ABOUT THIS TASK — Take the data from its first line. Print each line exactly until the line containing "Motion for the" has been printed too.

===== DATA BLOCK =====

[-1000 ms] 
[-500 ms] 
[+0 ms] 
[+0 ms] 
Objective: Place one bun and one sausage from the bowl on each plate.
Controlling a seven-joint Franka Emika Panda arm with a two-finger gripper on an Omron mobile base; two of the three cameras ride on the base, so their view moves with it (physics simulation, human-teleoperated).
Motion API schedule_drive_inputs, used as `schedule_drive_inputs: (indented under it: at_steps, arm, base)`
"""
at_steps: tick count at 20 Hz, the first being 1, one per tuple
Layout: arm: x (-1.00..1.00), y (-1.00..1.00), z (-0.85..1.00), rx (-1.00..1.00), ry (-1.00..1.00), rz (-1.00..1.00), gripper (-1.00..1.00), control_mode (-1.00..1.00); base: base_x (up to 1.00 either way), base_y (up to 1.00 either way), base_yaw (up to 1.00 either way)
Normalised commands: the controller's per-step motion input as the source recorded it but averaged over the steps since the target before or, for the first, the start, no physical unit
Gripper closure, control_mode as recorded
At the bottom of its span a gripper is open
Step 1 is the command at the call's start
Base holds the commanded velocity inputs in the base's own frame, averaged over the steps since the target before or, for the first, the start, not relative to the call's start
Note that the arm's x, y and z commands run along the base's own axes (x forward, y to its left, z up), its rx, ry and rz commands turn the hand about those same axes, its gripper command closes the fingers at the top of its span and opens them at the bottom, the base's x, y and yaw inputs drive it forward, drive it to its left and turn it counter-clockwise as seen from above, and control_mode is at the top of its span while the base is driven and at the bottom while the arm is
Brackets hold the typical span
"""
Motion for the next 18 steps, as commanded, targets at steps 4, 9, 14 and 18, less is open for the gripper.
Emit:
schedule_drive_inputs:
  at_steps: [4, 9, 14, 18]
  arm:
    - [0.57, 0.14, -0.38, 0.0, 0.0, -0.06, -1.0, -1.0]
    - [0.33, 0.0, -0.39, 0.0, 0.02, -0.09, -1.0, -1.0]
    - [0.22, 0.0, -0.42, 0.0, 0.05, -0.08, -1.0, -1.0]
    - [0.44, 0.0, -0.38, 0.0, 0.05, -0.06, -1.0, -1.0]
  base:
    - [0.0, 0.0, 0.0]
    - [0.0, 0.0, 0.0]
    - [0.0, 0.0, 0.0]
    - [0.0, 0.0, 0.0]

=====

RESPONSE —
[-1000 ms] 
[-500 ms] 
[+0 ms] 
[+0 ms] 
Objective: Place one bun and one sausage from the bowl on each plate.
Controlling a seven-joint Franka Emika Panda arm with a two-finger gripper on an Omron mobile base; two of the three cameras ride on the base, so their view moves with it (physics simulation, human-teleoperated).
Motion API schedule_drive_inputs, used as `schedule_drive_inputs: (indented under it: at_steps, arm, base)`
"""
at_steps: tick count at 20 Hz, the first being 1, one per tuple
Layout: arm: x (-1.00..1.00), y (-1.00..1.00), z (-0.85..1.00), rx (-1.00..1.00), ry (-1.00..1.00), rz (-1.00..1.00), gripper (-1.00..1.00), control_mode (-1.00..1.00); base: base_x (up to 1.00 either way), base_y (up to 1.00 either way), base_yaw (up to 1.00 either way)
Normalised commands: the controller's per-step motion input as the source recorded it but averaged over the steps since the target before or, for the first, the start, no physical unit
Gripper closure, control_mode as recorded
At the bottom of its span a gripper is open
Step 1 is the command at the call's start
Base holds the commanded velocity inputs in the base's own frame, averaged over the steps since the target before or, for the first, the start, not relative to the call's start
Note that the arm's x, y and z commands run along the base's own axes (x forward, y to its left, z up), its rx, ry and rz commands turn the hand about those same axes, its gripper command closes the fingers at the top of its span and opens them at the bottom, the base's x, y and yaw inputs drive it forward, drive it to its left and turn it counter-clockwise as seen from above, and control_mode is at the top of its span while the base is driven and at the bottom while the arm is
Brackets hold the typical span
"""
Motion for the next 18 steps, as commanded, targets at steps 4, 9, 14 and 18, less is open for the gripper.

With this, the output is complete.